First, on the default side, S&P/LCD reported four loan defaults in January, bringing the LTM default rate to 1.95% by count and 1.8% by volume. To be fair, this is a 22-month high, but the default rate remains well below historical averages. (Fitch notes that the HY default rate is 3.2%, even with no January defaults.)

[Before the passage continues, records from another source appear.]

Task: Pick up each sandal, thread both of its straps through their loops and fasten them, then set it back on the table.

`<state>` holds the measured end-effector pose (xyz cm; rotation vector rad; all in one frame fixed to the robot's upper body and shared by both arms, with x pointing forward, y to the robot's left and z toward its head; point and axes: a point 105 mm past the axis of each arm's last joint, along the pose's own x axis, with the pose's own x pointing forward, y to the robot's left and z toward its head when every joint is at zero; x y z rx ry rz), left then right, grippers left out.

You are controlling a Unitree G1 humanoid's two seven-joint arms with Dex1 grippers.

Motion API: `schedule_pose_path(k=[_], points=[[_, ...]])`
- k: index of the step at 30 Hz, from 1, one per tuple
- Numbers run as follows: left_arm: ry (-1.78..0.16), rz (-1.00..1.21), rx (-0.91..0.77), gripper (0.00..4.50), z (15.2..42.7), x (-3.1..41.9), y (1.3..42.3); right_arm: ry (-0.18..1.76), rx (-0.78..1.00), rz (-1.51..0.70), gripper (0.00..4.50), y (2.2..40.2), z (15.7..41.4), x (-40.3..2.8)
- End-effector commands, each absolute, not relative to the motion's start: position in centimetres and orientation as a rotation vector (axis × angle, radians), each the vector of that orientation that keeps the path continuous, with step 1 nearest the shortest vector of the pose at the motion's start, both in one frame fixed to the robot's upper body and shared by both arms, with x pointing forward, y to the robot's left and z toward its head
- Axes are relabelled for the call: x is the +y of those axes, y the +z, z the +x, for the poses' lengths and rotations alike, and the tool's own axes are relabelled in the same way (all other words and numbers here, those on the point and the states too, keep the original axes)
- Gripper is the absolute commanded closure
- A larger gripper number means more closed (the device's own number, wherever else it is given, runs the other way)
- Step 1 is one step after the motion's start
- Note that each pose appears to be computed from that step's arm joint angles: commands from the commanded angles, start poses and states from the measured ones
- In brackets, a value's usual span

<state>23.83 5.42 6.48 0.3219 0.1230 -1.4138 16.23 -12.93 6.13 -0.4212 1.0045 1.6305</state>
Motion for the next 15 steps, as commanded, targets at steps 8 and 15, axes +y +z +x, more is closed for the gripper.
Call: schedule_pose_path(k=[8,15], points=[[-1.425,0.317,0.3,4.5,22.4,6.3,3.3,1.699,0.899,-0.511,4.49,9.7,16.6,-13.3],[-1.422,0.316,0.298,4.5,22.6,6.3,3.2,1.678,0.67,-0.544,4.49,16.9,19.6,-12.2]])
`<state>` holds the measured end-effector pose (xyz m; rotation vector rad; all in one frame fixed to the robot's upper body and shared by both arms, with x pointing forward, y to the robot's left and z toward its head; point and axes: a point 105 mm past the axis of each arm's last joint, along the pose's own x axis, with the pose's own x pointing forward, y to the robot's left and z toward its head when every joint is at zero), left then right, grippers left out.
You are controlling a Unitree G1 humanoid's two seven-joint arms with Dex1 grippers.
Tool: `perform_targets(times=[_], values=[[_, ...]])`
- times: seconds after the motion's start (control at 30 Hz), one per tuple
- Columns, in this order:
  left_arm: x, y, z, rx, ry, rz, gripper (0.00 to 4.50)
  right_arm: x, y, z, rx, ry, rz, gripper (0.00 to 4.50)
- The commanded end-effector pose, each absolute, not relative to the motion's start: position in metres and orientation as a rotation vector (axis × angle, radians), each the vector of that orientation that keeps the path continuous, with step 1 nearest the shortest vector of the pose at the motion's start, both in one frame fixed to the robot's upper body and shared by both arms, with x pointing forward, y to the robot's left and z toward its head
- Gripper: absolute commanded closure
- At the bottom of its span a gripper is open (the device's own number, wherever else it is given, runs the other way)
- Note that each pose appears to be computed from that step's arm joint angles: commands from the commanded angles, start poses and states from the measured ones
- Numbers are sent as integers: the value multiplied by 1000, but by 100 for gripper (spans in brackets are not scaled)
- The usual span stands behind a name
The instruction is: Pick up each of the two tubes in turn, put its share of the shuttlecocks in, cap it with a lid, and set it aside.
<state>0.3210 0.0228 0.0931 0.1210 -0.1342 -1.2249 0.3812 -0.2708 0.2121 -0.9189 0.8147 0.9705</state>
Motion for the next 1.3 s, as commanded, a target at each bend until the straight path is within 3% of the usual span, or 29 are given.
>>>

Likely totally unrelated, deal structure on new loans is a bit tighter. Covenant Review discussed metrics of the deals it has seen in the last three months through mid-February. As their charts indicate, unadjusted leverage on M&A transactions fell from 4.7x first lien/5.5x total in fourth quarter to 4.3x/5.0x in the last three months. In addition, EBITDA adjustments shrank a bit, so adjusted leverage declined even further. Covenant Review flags three major drivers behind this trend: First, LBO volume is down in early 2020, so there has been a shift in the sample. Second, purchase price multiples are lower. (However, PPMs fell less than leverage multiples; the gap was bridged by equity contributions climbing to 57% in deals emerging in first quarter.) Third, early 2020 deals were underwritten in late 2019 when choppy conditions and recession concerns reduced arrangers’ appetite for underwriting risk. So are conditions suddenly tough for BSL borrowers? Not exactly. Repricings have come fast and furious in January, pulling down spreads. And, as an added benefit, 3M LIBOR has dropped from 1.9% at year-end to 1.69% recently. As a result, Refinitiv LPC notes that, even as middle market institutional loan yields remain relatively stable, yields on new BSL loan have dropped 84 bps since 4Q19 and 270 bps year over year.